→ YOUR ASSIGNMENT
Using the data below, return the stretch from the line that contains "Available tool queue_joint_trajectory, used" through the line that contains "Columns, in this", both included, exactly as it stands and nothing beyond it.

→ DATA SHOWN
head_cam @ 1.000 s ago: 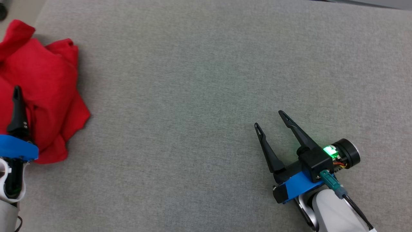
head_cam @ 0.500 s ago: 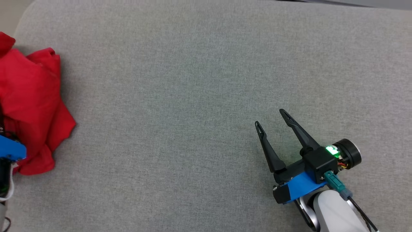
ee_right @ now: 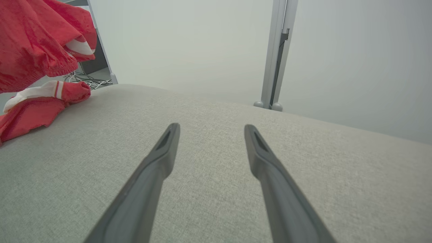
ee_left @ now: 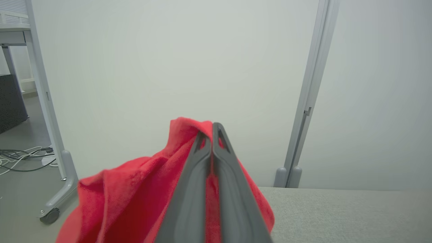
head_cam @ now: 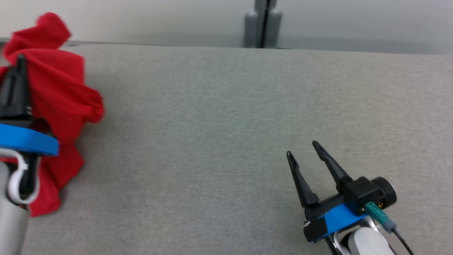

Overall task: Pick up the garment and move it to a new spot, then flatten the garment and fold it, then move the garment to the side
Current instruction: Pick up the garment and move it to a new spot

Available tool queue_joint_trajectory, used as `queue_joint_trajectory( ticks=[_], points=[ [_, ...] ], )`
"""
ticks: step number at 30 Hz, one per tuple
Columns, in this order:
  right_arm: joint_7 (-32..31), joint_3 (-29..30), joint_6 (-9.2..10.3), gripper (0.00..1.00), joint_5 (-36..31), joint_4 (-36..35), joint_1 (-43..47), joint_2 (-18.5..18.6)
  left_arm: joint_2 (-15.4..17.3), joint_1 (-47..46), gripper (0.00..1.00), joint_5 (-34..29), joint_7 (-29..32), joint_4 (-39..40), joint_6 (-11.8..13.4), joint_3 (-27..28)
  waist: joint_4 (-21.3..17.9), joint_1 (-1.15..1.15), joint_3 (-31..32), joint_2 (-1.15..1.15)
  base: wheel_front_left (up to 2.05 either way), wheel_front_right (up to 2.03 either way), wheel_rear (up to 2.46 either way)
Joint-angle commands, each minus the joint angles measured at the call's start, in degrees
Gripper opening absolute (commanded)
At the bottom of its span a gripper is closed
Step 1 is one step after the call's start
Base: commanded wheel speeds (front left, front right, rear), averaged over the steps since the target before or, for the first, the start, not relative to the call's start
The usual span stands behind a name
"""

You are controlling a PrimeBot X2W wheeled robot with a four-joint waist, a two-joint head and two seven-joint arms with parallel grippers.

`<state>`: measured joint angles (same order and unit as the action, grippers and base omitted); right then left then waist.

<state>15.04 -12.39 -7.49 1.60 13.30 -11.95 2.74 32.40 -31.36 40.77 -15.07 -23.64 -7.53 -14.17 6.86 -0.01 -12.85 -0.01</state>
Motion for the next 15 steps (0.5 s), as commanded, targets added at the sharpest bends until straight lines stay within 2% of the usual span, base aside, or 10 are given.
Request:
queue_joint_trajectory(
  ticks=[1, 5, 6, 15],
  points=[
    [0.2, 0.1, 0.00, 1.00, 0.8, 0.1, 1.5, 0.3, -1.4, 1.4, 0.00, -1.5, -0.1, 2.0, 0.1, -1.6, -4.2, 0.01, 3.7, 0.01, 0.00, 0.00, 0.00],
    [0.2, 0.0, 0.00, 1.00, 1.7, 0.0, 3.2, 0.2, -4.0, 2.5, 0.00, -5.6, -0.1, 4.7, 0.1, -4.5, -8.6, 0.01, 5.9, 0.01, 0.00, 0.00, 0.00],
    [0.2, 0.0, 0.00, 1.00, 1.7, 0.0, 3.2, 0.2, -4.0, 2.5, 0.00, -5.6, -0.1, 4.7, 0.1, -4.5, -8.6, 0.01, 5.9, 0.01, 0.00, 0.00, 0.00],
    [0.2, -0.6, 0.00, 1.00, 3.6, -2.1, 4.6, 0.2, -11.6, 4.3, 0.00, -9.2, -0.2, 6.9, 0.1, -9.8, -20.8, 0.01, 5.7, 0.01, 0.00, 0.00, 0.00]
  ],
)
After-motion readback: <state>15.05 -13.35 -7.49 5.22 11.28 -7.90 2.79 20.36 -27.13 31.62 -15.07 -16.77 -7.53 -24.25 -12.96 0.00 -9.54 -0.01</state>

→ RESPONSE TO THE TASK
Available tool queue_joint_trajectory, used as `queue_joint_trajectory( ticks=[_], points=[ [_, ...] ], )`
"""
ticks: step number at 30 Hz, one per tuple
Columns, in this order:

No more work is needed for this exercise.